* What you need to do
Return all the data, word for word.

[Opening Dataset content section]

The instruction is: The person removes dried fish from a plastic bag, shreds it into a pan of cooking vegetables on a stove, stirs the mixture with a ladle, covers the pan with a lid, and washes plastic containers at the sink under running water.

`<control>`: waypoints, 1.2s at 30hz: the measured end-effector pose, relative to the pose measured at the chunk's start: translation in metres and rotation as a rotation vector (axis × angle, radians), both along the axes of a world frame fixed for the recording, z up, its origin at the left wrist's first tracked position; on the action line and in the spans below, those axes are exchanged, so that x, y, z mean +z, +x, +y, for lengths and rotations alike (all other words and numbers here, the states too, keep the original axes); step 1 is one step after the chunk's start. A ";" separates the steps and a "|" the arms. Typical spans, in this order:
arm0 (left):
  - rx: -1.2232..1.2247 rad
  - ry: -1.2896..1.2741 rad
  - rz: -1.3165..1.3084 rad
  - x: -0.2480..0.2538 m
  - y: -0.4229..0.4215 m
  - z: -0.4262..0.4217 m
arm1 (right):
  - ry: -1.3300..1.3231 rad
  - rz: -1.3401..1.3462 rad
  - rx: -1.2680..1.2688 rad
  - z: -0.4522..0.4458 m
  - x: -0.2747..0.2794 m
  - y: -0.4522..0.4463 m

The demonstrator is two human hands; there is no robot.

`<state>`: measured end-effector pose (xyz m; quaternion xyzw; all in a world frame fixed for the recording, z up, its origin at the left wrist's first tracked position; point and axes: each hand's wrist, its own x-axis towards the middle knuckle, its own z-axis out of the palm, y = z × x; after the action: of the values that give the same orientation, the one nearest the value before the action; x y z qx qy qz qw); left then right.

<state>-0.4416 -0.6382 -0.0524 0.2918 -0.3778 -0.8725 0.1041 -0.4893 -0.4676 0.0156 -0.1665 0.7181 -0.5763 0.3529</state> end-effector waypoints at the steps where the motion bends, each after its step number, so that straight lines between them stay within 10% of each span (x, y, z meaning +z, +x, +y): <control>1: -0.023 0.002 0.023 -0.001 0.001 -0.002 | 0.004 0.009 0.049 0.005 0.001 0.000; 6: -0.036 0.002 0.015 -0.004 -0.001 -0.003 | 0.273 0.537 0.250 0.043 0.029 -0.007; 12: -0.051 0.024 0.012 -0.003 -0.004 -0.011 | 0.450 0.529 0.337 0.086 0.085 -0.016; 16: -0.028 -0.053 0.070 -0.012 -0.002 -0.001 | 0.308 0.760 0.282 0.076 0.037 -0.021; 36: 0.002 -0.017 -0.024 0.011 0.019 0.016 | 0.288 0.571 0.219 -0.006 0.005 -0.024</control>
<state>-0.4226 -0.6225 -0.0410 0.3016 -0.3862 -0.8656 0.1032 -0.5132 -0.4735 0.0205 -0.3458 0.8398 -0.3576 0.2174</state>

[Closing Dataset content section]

* Completed exercise
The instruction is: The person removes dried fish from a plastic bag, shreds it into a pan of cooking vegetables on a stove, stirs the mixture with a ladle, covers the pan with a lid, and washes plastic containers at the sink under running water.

`<control>`: waypoints, 1.2s at 30hz: the measured end-effector pose, relative to the pose measured at the chunk's start: translation in metres and rotation as a rotation vector (axis × angle, radians), both along the axes of a world frame fixed for the recording, z up, its origin at the left wrist's first tracked position; on the action line and in the spans below, those axes are exchanged, so that x, y, z mean +z, +x, +y, for lengths and rotations alike (all other words and numbers here, the states too, keep the original axes); step 1 is one step after the chunk's start. A ";" separates the steps and a "|" the arms. Typical spans, in this order:
arm0 (left):
  - rx: -1.2232..1.2247 rad
  - ry: -1.2896..1.2741 rad
  - rz: -1.3165..1.3084 rad
  - x: -0.2480..0.2538 m
  - y: -0.4229..0.4215 m
  - z: -0.4262..0.4217 m
arm1 (right):
  - ry: -1.3300..1.3231 rad
  - rz: -1.3401..1.3462 rad
  - rx: -1.2680..1.2688 rad
  - z: -0.4522..0.4458 m
  - x: -0.2747..0.2794 m
  - y: -0.4522..0.4463 m

The demonstrator is two human hands; there is no robot.

`<state>`: measured end-effector pose (xyz m; quaternion xyzw; all in a world frame fixed for the recording, z up, its origin at the left wrist's first tracked position; point and axes: each hand's wrist, its own x-axis towards the middle knuckle, its own z-axis out of the palm, y = z × x; after the action: of the values that give the same orientation, the one nearest the value before the action; x y z qx qy qz qw); left then right.

<state>-0.4416 -0.6382 -0.0524 0.2918 -0.3778 -0.8725 0.1041 -0.4893 -0.4676 0.0156 -0.1665 0.7181 -0.5763 0.3529</state> end-effector waypoints at the steps where the motion bends, each after its step number, so that straight lines between them stay within 10% of each span (x, y, z meaning +z, +x, +y): <control>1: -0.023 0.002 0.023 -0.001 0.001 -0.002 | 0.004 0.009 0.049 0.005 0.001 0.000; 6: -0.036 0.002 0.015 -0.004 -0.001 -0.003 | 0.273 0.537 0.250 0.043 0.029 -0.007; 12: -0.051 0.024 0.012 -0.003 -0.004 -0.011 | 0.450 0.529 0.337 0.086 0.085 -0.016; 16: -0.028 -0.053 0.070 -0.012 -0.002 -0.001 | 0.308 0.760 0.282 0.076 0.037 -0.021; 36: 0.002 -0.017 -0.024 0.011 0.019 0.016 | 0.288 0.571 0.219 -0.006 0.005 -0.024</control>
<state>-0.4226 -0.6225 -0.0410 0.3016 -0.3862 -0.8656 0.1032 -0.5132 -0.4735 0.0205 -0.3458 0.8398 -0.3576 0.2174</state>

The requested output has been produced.